*Records excerpted from a collection*.
——————

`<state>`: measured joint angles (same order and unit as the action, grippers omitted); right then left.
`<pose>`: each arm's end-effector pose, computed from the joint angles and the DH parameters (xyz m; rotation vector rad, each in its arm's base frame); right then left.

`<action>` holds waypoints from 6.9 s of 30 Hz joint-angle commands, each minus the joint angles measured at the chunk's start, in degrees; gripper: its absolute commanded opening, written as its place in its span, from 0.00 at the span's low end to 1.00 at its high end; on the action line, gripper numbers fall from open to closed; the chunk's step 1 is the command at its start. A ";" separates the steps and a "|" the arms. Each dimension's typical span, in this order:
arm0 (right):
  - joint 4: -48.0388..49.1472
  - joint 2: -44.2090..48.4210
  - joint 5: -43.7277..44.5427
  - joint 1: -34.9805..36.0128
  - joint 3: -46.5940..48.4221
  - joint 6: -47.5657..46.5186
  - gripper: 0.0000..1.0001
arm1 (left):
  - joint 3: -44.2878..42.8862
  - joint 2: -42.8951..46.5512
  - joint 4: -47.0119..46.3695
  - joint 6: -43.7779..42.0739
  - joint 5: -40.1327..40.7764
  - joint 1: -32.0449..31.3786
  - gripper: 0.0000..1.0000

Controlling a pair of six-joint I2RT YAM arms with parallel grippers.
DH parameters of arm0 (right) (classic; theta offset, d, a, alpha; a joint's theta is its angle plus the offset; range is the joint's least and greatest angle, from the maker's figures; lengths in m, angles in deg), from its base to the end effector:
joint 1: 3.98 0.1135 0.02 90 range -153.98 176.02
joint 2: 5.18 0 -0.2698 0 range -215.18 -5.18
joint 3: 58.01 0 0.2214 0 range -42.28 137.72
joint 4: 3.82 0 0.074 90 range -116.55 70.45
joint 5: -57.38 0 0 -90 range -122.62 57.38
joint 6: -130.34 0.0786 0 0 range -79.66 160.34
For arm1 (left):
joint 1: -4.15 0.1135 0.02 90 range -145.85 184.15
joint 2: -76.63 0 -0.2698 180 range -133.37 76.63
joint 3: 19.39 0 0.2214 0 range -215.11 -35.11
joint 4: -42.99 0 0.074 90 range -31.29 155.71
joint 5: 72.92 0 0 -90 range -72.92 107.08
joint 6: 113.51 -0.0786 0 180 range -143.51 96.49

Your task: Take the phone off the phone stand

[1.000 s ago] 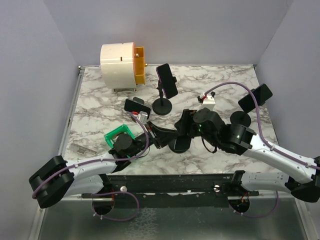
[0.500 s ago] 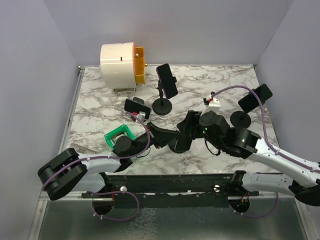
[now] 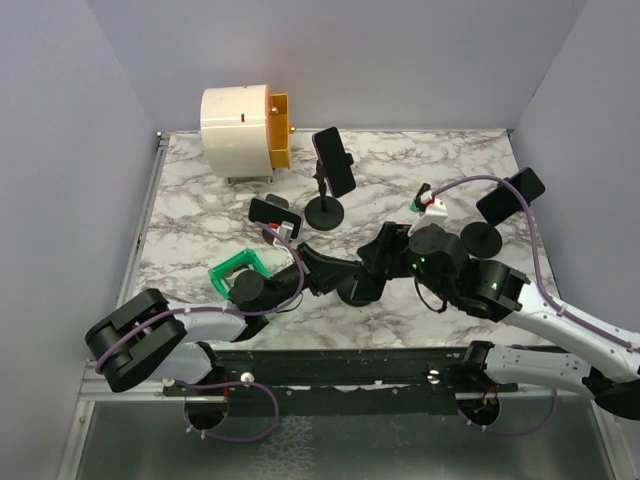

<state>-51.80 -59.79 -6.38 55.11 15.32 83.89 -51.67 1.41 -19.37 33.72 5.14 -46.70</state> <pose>0.1323 0.1533 0.3339 0.0003 2.0869 0.6447 0.1487 -0.2085 0.2737 0.1318 1.4444 -1.7291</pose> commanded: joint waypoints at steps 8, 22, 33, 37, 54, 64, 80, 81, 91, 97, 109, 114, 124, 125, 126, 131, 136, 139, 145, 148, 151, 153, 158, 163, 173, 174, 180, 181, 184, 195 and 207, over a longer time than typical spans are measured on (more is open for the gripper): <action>-6.48 0.00 -0.30 0.21 1.50 0.99 0.00 | 0.18 0.16 9.37 -3.99 0.62 2.51 0.03; -9.44 -3.93 1.40 0.22 5.72 0.09 0.00 | -4.01 10.91 24.00 -12.35 -5.80 2.42 0.56; -11.69 -6.92 2.77 0.22 8.27 -0.39 0.00 | -10.93 11.11 35.40 -21.08 -5.42 0.19 0.57; -12.79 -7.67 3.70 0.22 9.22 -0.64 0.00 | -12.09 12.85 40.88 -24.39 -1.88 -0.47 0.50; -12.61 -5.86 5.40 0.24 6.11 0.16 0.00 | -6.55 18.74 41.09 -22.79 9.52 -1.15 0.00; -11.64 -3.17 5.69 0.24 2.96 1.43 0.00 | -1.22 10.98 25.97 -8.93 9.31 1.54 0.00; -2.65 2.22 -1.31 0.22 -1.56 0.77 0.00 | -0.65 2.05 16.76 -0.96 7.48 2.61 0.00; -2.23 2.42 -1.75 0.18 -1.52 0.67 0.00 | -0.67 1.68 16.67 -0.74 7.46 2.74 0.00; 1.28 4.63 -6.77 0.18 -1.65 -0.75 0.00 | -1.48 -0.46 16.55 0.38 6.33 4.67 0.00; 2.83 5.44 -8.95 0.21 -2.43 -0.94 0.00 | -2.45 -2.22 15.82 0.94 4.83 5.69 0.00; 6.41 6.42 -14.58 0.24 -2.83 -2.43 0.00 | -4.13 -4.70 15.34 1.48 3.37 7.46 0.00; 7.70 6.56 -17.13 0.21 -2.72 -3.33 0.00 | -4.66 -5.28 15.41 1.57 3.00 8.10 0.00; 7.30 6.68 -17.90 0.21 -0.49 -6.22 0.00 | -6.80 -5.03 15.32 -0.83 -2.40 8.17 0.00; 7.37 6.85 -18.66 0.23 0.07 -7.00 0.00 | -7.15 -4.94 15.30 -1.06 -3.35 8.22 0.09; 7.43 7.07 -19.42 0.24 0.78 -7.70 0.00 | -7.36 -4.69 15.30 -1.26 -4.07 8.22 0.18; 6.14 7.48 -21.80 0.24 4.71 -11.59 0.00 | -7.77 -1.96 16.77 -2.09 -5.36 8.21 0.50; 3.58 6.61 -23.23 0.24 9.48 -14.83 0.00 | -8.00 3.73 20.33 -3.04 -4.64 8.08 0.65; 2.53 6.04 -23.57 0.21 12.64 -16.89 0.00 | -8.07 9.66 25.32 -5.05 -2.85 8.13 0.75; 2.03 3.36 -22.77 0.24 16.36 -19.02 0.00 | -6.48 26.86 38.14 -15.72 4.28 8.19 0.99; 2.15 0.44 -21.94 0.23 17.64 -19.03 0.00 | -7.04 33.03 41.95 -21.23 2.46 8.22 0.99; 2.27 -2.48 -20.57 0.24 19.38 -18.20 0.00 | -10.93 35.04 48.57 -26.35 -2.25 8.18 0.99; 1.98 -4.68 -18.99 0.16 20.88 -17.27 0.00 | -13.92 35.20 53.42 -29.12 -5.07 8.22 0.99; 0.64 -8.64 -16.44 0.24 24.40 -14.71 0.00 | -20.19 35.23 64.60 -35.04 -6.43 8.20 0.99; -0.53 -11.94 -15.01 0.18 26.96 -12.89 0.00 | -25.62 33.48 72.61 -38.83 -6.71 8.21 0.93; -2.19 -15.69 -11.16 0.22 30.06 -10.43 0.00 | -28.85 31.52 77.98 -38.33 -6.73 8.15 0.68; -2.50 -15.89 -10.35 0.22 30.29 -9.94 0.00 | -28.88 31.60 77.99 -37.88 -6.69 8.09 0.67; -3.83 -17.93 -6.53 0.21 31.93 -7.81 0.00 | -29.19 32.31 80.44 -37.53 -3.99 8.12 0.63; -3.94 -18.21 -6.31 0.21 32.15 -7.41 0.00 | -29.14 32.36 80.52 -37.69 -3.54 8.13 0.61; -3.51 -19.12 -5.79 0.21 32.39 -5.97 0.00 | -28.87 32.10 80.61 -37.72 -2.54 7.96 0.58; -1.45 -21.11 -6.11 0.24 31.49 -3.31 0.00 | -30.44 29.50 80.60 -39.07 0.94 7.10 0.45; -0.75 -21.37 -7.17 0.22 30.47 -3.83 0.05 | -28.70 28.82 79.74 -39.00 2.23 6.55 0.06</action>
<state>-55.80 -81.50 -13.55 55.20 45.72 79.34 -80.54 30.22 60.77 -4.68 4.85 -40.25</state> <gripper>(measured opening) 0.759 0.203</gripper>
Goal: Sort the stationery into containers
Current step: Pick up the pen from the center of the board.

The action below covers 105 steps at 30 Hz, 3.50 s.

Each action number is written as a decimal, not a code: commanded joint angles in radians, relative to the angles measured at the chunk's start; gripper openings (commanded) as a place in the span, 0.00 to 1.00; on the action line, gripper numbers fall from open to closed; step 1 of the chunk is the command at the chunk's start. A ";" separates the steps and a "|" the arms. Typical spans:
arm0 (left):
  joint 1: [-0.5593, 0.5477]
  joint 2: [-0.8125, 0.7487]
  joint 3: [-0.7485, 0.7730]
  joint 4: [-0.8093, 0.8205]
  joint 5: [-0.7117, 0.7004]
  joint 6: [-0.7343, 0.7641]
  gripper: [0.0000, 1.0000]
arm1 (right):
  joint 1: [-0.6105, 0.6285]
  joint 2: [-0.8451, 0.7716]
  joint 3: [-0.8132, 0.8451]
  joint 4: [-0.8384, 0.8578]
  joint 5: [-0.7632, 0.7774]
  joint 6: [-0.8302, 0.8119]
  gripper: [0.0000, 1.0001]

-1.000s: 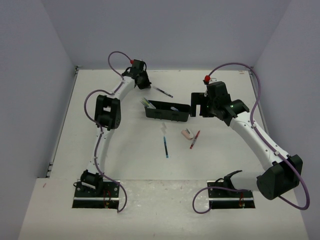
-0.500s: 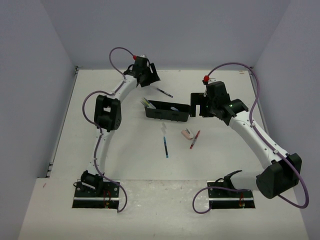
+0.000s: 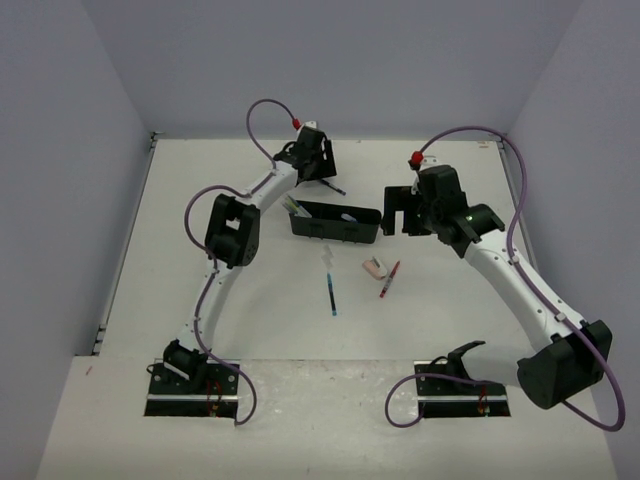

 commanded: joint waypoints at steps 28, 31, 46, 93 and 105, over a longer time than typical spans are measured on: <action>-0.002 0.018 -0.101 0.048 -0.133 0.160 0.25 | 0.002 -0.204 0.024 0.066 -0.045 -0.061 0.99; 0.011 0.005 -0.117 0.045 -0.136 0.163 0.24 | 0.003 -0.216 0.022 0.065 -0.037 -0.070 0.99; 0.077 -0.045 -0.204 0.047 -0.058 0.188 0.00 | 0.002 -0.210 0.060 0.048 0.015 -0.103 0.99; 0.193 -0.358 -0.112 0.244 0.295 -0.070 0.00 | -0.015 0.012 0.253 -0.001 -0.335 0.065 0.97; 0.087 -0.633 -0.333 0.325 0.445 -0.224 0.00 | -0.045 0.355 0.539 0.117 -0.613 0.152 0.94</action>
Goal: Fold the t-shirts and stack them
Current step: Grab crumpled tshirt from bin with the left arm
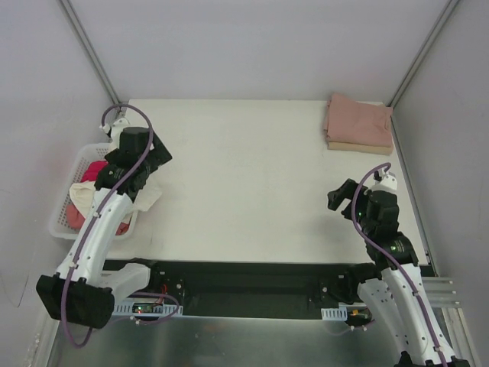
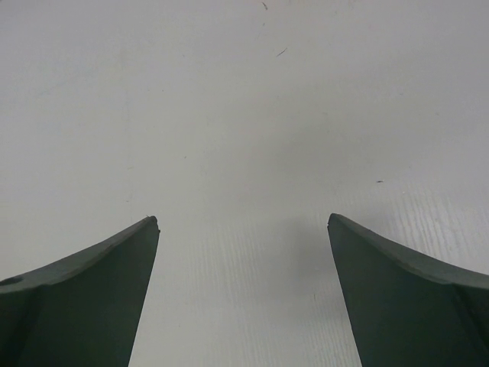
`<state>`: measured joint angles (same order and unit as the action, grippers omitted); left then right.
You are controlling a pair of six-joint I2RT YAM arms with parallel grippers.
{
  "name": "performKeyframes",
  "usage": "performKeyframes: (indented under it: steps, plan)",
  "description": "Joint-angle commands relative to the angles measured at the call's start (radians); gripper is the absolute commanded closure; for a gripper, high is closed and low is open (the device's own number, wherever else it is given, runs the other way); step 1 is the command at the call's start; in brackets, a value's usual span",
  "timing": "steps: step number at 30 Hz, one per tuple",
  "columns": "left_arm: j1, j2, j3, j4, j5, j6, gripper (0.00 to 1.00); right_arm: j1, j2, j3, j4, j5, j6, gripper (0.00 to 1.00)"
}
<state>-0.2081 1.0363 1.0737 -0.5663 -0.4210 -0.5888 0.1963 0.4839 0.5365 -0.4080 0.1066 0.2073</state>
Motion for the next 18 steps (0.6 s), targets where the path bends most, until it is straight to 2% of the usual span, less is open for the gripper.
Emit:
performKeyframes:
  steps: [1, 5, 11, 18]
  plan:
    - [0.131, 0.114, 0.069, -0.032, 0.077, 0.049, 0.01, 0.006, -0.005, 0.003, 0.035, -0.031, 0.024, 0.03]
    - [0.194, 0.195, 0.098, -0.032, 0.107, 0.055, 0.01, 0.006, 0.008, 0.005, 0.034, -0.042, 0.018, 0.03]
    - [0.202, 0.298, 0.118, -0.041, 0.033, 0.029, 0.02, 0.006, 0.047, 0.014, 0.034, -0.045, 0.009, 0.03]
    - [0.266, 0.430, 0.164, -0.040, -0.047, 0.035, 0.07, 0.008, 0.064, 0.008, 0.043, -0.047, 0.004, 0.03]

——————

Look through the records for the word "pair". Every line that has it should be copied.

Controlling a pair of six-joint I2RT YAM arms with parallel grippers.
You are controlling a pair of six-joint I2RT YAM arms with parallel grippers.

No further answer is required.